> To do: Filter out all lines without the word "that" from the data below, please, and copy the rest.
----- Working data
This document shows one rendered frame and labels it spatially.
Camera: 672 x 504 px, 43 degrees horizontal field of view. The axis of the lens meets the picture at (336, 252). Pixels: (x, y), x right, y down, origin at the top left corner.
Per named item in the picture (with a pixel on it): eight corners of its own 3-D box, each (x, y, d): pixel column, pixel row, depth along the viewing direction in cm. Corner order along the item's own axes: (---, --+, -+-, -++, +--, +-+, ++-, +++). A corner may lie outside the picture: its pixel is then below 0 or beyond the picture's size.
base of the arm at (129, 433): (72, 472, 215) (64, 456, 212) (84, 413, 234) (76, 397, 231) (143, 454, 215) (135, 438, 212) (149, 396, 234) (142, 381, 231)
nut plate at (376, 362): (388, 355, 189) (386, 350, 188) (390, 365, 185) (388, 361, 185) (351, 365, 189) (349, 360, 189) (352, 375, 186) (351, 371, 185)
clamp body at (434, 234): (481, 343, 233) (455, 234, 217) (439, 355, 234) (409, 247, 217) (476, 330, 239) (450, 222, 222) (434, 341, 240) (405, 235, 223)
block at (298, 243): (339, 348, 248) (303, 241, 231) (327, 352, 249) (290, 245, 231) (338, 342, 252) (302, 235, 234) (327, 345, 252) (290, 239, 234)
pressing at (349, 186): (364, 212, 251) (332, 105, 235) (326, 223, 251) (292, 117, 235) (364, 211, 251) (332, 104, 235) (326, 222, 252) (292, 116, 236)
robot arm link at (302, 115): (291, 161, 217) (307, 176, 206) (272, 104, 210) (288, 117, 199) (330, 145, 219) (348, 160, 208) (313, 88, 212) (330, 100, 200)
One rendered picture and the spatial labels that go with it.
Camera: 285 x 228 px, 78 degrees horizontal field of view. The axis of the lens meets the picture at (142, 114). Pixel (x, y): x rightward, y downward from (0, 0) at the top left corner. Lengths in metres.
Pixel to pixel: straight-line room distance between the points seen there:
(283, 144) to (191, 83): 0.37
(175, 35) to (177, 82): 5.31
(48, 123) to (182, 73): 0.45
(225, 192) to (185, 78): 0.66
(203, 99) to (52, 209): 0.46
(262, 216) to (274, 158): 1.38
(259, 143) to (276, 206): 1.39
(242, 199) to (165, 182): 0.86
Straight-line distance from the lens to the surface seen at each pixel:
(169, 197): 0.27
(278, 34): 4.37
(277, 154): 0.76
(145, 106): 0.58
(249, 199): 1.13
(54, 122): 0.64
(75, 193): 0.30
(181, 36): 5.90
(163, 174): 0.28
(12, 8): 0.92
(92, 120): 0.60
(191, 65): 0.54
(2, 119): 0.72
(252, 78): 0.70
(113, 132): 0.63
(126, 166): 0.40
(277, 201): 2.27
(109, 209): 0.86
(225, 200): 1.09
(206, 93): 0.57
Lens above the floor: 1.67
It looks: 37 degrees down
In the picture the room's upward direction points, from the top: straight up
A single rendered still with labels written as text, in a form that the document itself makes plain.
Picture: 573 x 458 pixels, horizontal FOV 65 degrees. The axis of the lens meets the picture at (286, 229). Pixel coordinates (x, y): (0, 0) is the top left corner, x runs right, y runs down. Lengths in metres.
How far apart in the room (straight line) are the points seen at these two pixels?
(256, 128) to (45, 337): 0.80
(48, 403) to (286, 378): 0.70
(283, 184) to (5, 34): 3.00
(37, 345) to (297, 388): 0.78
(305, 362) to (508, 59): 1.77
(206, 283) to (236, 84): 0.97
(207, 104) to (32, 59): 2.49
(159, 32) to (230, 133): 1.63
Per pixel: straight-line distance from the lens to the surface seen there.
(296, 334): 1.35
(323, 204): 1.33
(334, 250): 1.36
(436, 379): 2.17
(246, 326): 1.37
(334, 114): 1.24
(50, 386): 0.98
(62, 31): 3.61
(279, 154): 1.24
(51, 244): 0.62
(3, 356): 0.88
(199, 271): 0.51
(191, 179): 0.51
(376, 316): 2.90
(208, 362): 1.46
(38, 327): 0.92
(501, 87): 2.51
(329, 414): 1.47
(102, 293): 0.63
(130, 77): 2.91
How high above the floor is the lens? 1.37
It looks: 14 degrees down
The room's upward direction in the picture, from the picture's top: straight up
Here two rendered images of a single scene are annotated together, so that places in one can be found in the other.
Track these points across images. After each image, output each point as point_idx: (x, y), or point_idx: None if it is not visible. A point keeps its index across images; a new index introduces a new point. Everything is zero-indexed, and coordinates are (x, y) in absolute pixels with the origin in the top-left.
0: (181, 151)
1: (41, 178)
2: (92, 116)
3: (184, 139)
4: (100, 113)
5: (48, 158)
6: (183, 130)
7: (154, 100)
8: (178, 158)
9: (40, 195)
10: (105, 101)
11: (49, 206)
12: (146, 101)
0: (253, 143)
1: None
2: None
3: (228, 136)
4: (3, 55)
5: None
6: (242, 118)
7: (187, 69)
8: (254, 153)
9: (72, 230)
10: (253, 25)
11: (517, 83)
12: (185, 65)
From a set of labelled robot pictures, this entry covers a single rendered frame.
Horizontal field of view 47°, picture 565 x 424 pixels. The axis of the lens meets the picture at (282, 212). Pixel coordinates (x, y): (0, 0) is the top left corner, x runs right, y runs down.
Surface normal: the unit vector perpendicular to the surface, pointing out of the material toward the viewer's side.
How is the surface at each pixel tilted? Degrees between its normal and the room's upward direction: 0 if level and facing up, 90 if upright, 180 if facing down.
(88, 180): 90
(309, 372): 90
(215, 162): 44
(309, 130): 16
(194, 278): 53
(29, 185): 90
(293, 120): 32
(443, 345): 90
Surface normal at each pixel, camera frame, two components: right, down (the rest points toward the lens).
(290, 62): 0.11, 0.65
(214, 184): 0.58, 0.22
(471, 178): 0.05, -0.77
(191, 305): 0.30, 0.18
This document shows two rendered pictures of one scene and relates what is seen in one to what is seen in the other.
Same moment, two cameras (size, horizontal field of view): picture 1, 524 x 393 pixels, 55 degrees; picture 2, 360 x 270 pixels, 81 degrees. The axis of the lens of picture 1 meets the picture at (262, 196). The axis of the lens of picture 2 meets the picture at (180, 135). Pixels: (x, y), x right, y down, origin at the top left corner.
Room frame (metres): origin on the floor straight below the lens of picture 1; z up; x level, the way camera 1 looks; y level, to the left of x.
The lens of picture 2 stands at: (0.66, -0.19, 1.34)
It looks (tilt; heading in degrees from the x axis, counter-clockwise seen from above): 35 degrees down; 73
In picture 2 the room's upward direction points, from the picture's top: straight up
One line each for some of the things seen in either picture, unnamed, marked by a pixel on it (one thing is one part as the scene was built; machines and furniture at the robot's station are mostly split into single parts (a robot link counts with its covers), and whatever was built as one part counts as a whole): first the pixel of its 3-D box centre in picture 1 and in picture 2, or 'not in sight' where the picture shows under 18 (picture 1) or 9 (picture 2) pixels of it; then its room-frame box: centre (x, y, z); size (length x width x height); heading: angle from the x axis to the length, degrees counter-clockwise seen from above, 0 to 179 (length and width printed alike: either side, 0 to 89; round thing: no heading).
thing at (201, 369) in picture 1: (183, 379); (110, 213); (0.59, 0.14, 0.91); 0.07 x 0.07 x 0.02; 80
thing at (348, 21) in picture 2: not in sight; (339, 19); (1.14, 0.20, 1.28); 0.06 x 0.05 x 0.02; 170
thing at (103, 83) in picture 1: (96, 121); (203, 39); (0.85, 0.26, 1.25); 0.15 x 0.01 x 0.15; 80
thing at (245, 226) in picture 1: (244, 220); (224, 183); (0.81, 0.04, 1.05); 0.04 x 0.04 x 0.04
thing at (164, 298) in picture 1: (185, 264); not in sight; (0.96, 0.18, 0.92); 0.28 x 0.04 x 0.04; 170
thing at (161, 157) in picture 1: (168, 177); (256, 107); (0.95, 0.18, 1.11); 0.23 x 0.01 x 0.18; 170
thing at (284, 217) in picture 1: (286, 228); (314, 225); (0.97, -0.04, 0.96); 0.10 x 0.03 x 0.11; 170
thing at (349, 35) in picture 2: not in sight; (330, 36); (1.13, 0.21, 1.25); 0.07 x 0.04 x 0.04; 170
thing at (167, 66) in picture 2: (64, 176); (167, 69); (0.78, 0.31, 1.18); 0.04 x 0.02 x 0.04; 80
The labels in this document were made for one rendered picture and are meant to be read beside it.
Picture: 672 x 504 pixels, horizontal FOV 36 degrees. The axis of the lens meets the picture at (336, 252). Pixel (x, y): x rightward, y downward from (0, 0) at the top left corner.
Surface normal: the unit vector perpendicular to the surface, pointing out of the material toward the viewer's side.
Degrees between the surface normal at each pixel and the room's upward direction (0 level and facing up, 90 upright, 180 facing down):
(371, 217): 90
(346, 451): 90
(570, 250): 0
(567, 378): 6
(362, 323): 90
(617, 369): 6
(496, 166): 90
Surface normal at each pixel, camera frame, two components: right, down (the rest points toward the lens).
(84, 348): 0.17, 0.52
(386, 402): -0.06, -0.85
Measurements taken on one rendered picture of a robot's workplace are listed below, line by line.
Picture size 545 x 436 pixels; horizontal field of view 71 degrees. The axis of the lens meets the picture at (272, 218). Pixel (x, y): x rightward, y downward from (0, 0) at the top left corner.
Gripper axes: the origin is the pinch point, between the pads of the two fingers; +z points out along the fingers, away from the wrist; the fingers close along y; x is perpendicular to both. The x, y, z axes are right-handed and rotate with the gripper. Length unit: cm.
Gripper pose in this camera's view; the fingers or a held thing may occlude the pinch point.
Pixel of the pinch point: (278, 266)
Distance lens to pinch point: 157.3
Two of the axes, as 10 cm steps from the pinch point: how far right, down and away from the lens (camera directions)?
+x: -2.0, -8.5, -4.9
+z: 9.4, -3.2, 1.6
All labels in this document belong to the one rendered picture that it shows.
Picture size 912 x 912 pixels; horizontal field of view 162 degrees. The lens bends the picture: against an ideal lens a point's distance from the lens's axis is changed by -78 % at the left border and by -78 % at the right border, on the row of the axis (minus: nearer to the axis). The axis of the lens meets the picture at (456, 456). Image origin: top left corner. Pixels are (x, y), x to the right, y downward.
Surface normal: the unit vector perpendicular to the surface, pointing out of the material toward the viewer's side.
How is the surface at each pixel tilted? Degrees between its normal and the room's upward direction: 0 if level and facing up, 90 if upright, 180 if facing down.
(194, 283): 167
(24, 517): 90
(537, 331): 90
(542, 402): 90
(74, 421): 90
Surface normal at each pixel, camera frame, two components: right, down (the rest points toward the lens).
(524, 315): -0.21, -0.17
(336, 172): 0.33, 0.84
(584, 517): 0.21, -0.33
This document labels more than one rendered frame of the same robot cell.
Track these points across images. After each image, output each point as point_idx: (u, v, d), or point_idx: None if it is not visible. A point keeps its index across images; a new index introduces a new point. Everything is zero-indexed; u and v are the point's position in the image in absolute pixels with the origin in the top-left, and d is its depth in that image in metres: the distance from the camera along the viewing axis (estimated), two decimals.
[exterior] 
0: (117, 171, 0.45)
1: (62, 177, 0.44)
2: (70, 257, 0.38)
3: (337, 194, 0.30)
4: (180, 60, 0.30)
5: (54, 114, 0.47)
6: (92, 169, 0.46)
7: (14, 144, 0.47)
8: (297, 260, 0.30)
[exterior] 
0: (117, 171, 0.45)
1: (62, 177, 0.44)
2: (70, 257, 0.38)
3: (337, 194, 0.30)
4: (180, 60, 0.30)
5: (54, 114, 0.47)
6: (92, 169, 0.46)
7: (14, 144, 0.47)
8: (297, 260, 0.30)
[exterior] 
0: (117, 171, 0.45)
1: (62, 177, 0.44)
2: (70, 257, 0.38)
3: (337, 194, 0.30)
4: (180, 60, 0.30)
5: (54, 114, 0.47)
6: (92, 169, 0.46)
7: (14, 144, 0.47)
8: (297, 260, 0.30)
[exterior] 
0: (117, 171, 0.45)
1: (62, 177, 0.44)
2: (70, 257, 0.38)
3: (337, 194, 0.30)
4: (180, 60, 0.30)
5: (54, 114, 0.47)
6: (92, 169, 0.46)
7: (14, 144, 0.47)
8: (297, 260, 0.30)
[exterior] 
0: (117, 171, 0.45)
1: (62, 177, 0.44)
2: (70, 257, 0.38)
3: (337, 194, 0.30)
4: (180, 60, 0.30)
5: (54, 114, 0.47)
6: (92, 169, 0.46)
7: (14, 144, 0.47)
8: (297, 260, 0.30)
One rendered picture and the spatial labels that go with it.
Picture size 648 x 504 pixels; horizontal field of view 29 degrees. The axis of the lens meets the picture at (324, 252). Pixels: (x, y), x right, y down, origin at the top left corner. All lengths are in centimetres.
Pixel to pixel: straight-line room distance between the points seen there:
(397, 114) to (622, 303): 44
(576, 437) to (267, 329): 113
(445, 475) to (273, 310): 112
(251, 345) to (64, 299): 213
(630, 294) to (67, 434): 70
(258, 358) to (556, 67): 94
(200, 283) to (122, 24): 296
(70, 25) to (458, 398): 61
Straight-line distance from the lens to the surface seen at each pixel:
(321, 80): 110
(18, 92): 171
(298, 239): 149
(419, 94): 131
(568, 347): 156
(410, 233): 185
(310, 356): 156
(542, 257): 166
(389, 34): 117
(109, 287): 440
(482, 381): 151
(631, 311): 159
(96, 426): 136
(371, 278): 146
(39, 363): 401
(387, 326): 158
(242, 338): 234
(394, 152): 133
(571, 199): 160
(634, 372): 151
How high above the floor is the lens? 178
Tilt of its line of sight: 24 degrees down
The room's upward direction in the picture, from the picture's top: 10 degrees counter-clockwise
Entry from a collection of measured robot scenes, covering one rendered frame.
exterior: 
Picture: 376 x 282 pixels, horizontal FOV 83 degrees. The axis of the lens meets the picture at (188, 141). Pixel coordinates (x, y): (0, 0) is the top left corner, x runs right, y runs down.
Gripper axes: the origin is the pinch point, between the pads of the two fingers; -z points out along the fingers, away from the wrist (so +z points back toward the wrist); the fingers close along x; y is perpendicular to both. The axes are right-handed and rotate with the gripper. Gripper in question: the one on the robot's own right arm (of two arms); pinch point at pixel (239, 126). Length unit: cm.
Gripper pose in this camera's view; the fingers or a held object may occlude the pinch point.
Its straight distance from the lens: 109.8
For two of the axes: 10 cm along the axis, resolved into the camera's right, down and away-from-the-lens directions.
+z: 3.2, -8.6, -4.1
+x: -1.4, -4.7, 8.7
----------
> Written reply:
One rendered picture and the spatial labels that go with it.
A single rendered still with labels written as text, in a form that the document itself makes plain.
Here two rendered images of a single scene are annotated together, so that places in one can be found in the other.
All labels in this document belong to the one rendered picture that it shows.
Track these points across images. After each image, output each point as point_idx: (u, v, d), or point_idx: None if it is not visible. A point keeps its index across images; a new index introduces a new point. Everything is zero-indexed; u and v are the point's position in the image in absolute pixels with the origin in the top-left, and d is its depth in that image in metres: the distance from the camera along the viewing axis (estimated), two decimals.
One rendered picture and the spatial labels that go with it.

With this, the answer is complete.